La Festa della Repubblica cade quest’anno in un momento particolare che in qualche modo rispecchia il senso profondo della ricorrenza; il 2 giugno è una data che rimanda all’idea di rinascita, dopo il buio della dittatura e la tragedia della guerra. Anche ora l’Italia prova a ripartire, uscendo dalla selva oscura della pandemia e da ciò che ha comportato, con il triste bilancio dei lutti, la difficile congiuntura economica, le ferite profonde al benessere civile della nazione, in termini di partecipazione e di coesione sociale.
E settantacinque anni dopo, servirebbe forse lo spirito di quel tempo. Perché il 2 giugno non sancì un ritorno alla normalità ma piuttosto un salto in avanti, un cammino nuovo, dal punto di vista della crescita civile e democratica. Il 2 e il 3 giugno del 1946 non si sceglieva soltanto la forma istituzionale dello Stato; si eleggevano anche i membri dell’Assemblea costituente che forgiò quell’assetto istituzionale e sociale dentro il quale e grazie al quale ancora oggi organizziamo il presente e progettiamo il futuro. E per la prima volta la scelta avveniva a suffragio universale, con la dirompente novità del voto delle donne. Non si ritornava quindi alla limitata e patriarcale democrazia liberale ma ci si incamminava in un mondo nuovo.
Il fatto che si manifestarono allora così forti resistenze al cambiamento, che il passaggio non sia avvenuto in modo unanime ma dentro contrasti e conflitti, che il Paese si sia trovato tredici mesi dopo il 25 aprile sul bilico di una risorgente guerra civile, aumenta in un certo senso il valore non solo simbolico di questa data. Resistenze fortissime al cambiamento scesero in campo, spesso apertamente, talvolta in modo opaco. Comunque 10.719.284 elettori votarono per conservare la monarchia e più di 1.200.000 italiani premiarono nelle urne l’avventura dell’Uomo qualunque, impregnata di nostalgia per il passato regime. Soprattutto, l’Italia si presentò divisa tra un Sud prevalentemente monarchico e un Nord nettamente repubblicano; eppure il Paese ha retto, è cambiato ed è andato avanti, fra scossoni e conflitti.
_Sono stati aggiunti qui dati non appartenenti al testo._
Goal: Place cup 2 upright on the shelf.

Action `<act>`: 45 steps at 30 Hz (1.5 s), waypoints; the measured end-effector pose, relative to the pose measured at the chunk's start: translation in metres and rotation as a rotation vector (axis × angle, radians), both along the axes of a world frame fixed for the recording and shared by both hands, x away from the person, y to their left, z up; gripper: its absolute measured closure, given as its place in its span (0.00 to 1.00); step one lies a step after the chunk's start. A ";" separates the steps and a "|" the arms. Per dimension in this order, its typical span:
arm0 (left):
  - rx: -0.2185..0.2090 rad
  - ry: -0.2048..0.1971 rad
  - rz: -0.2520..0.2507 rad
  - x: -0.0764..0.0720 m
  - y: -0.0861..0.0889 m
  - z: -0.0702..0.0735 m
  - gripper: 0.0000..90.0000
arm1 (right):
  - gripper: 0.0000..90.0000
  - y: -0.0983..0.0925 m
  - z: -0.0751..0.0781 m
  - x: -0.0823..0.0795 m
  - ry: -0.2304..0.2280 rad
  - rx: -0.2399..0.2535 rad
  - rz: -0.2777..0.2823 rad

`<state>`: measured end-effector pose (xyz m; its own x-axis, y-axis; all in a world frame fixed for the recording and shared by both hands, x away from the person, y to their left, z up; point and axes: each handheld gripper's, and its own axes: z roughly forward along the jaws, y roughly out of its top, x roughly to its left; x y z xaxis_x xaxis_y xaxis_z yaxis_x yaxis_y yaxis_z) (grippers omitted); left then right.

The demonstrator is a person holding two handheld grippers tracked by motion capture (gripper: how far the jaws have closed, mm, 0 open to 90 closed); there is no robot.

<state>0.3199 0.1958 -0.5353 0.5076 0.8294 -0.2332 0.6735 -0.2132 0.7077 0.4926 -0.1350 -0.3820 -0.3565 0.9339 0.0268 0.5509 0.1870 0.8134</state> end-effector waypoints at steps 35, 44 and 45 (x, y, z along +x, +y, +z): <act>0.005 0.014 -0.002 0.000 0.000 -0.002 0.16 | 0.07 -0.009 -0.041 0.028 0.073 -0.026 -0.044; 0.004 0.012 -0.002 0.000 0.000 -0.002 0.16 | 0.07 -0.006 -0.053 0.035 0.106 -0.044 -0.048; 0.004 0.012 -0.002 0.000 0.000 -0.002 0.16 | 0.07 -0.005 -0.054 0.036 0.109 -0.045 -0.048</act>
Certo non tutte le premesse e le promesse di quella stagione furono mantenute: le donne votarono, ma all’Assemblea costituente le elette furono soltanto 21 su 556 deputati. Le donne entrarono in Parlamento, ma dovettero attendere fino al 1963 per essere ammesse nelle fila della magistratura e fino al luglio del 1976 perché la prima donna diventasse ministro. Tante conquiste costituzionali sono rimaste non pienamente attuate: però il salto in avanti è stato grande e ci spinge ancora oggi a celebrarlo e a difenderlo. La ricorrenza civile del 2 giugno può dare una nuova spinta all’attuale ripresa, affinché questa Italia convalescente e un po’ inerte oltrepassi i confini del semplice ritorno alla normalità e si dia l’occasione per un rinnovamento e un rilancio.